▶ _YOUR INSTRUCTIONS_: Across these entries, how many lines contain the word "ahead"? Answer with only the number.

^^^^

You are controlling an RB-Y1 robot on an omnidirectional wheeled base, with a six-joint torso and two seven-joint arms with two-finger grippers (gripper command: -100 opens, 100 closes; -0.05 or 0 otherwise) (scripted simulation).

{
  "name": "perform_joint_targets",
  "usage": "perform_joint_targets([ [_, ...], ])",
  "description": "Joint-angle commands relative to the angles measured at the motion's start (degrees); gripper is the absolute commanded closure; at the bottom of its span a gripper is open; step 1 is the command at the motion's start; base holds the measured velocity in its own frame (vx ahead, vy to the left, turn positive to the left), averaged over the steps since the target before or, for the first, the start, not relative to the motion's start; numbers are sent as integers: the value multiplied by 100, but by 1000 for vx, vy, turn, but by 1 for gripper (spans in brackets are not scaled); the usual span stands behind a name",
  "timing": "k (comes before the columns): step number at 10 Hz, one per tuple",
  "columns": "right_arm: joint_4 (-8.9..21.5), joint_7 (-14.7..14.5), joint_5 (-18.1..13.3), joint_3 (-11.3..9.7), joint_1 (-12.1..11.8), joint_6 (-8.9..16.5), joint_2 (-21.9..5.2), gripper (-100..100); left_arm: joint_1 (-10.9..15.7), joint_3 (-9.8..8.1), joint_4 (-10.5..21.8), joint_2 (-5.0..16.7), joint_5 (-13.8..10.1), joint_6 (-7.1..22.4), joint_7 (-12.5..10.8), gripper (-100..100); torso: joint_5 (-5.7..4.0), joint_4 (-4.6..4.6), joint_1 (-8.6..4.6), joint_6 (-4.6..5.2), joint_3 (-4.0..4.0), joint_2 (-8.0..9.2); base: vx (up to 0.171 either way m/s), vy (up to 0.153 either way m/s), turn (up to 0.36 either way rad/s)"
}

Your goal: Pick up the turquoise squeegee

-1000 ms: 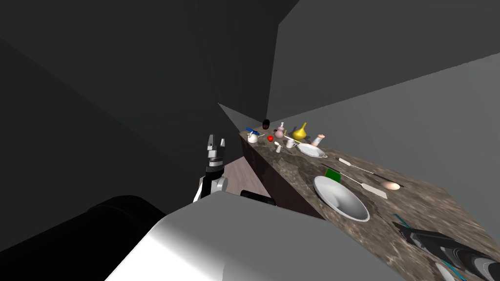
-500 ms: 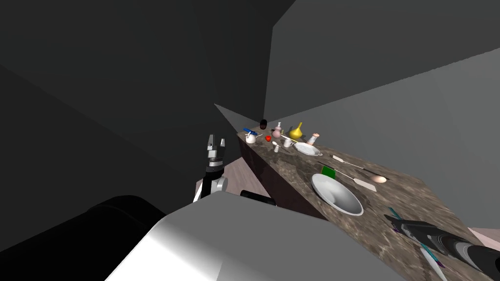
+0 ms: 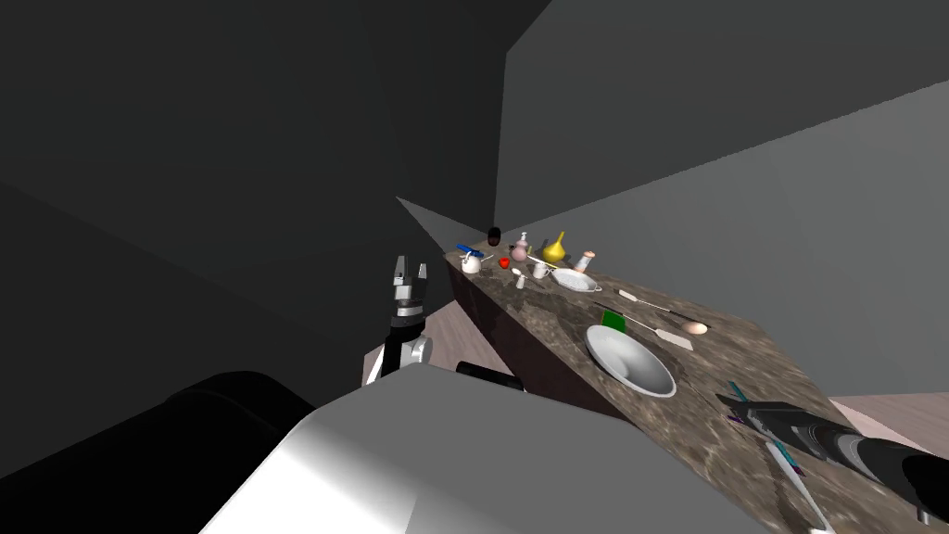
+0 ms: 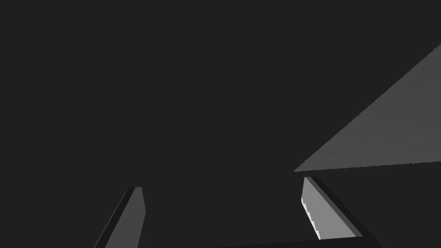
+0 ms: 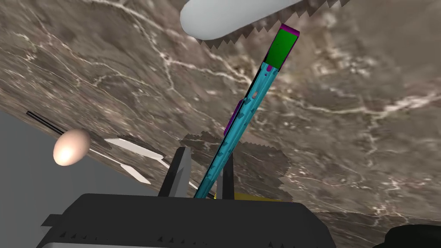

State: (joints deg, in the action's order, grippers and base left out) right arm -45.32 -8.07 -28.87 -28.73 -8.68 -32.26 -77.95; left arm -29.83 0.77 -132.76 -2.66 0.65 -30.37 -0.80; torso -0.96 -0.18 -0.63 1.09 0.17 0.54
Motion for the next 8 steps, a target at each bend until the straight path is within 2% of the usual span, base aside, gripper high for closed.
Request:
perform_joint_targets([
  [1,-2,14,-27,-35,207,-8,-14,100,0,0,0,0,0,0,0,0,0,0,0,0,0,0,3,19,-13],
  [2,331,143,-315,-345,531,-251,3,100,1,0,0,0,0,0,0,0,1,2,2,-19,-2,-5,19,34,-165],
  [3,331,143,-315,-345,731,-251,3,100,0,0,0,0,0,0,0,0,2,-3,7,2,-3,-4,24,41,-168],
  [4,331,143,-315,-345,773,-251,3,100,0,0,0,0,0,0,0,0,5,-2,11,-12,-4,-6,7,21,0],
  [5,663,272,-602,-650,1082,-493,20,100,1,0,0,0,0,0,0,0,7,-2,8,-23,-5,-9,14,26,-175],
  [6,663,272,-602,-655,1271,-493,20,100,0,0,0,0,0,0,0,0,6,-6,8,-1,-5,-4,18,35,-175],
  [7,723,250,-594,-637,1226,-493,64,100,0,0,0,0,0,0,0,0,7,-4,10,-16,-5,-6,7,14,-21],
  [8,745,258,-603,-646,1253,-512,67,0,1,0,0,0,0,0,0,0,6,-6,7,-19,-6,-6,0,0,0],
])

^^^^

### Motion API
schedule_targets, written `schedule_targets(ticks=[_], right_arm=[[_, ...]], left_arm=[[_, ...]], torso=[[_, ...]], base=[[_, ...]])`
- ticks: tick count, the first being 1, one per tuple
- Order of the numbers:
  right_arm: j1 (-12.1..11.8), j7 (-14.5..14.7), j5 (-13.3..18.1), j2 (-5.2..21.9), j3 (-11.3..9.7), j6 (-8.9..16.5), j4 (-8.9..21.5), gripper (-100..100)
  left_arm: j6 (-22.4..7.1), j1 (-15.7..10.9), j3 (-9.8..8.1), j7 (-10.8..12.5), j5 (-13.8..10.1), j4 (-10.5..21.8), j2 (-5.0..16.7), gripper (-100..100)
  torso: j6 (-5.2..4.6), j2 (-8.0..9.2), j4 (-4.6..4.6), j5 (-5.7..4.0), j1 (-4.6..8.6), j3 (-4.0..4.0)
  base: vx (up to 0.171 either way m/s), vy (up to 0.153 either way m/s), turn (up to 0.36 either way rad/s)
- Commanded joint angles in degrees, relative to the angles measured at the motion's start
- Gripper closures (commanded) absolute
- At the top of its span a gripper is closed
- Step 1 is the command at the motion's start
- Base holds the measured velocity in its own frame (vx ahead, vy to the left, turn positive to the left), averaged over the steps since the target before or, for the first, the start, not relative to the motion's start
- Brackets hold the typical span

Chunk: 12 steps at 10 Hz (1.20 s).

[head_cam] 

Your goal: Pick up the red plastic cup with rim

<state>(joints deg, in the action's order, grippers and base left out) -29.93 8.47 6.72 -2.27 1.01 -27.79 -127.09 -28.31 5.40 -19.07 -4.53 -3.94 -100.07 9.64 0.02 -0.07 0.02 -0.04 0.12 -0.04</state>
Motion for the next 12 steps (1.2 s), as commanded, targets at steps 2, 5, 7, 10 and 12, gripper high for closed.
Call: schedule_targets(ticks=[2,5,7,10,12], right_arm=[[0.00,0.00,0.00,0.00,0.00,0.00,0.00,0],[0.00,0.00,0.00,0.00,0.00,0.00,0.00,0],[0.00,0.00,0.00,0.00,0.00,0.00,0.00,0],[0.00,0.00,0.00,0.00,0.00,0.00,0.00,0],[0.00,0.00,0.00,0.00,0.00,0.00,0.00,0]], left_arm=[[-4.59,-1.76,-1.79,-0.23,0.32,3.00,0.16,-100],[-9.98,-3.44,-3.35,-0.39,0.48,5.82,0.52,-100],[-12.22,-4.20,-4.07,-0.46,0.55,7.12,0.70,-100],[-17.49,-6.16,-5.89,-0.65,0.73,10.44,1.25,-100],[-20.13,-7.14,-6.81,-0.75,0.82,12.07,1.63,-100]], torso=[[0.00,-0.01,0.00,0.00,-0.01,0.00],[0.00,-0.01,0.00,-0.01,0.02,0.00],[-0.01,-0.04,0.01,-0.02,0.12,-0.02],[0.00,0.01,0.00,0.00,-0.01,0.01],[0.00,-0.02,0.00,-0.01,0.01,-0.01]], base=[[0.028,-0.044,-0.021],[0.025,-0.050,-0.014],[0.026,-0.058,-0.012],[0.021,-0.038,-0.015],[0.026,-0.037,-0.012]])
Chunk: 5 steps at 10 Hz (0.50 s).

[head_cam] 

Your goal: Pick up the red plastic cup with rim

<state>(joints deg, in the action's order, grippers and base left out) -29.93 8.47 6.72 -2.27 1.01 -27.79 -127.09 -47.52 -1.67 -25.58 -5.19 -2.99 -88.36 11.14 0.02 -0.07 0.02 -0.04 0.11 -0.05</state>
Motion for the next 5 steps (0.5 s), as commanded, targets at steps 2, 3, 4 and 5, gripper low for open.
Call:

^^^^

▶ _OUTPUT FOR THIS EXERCISE_: 2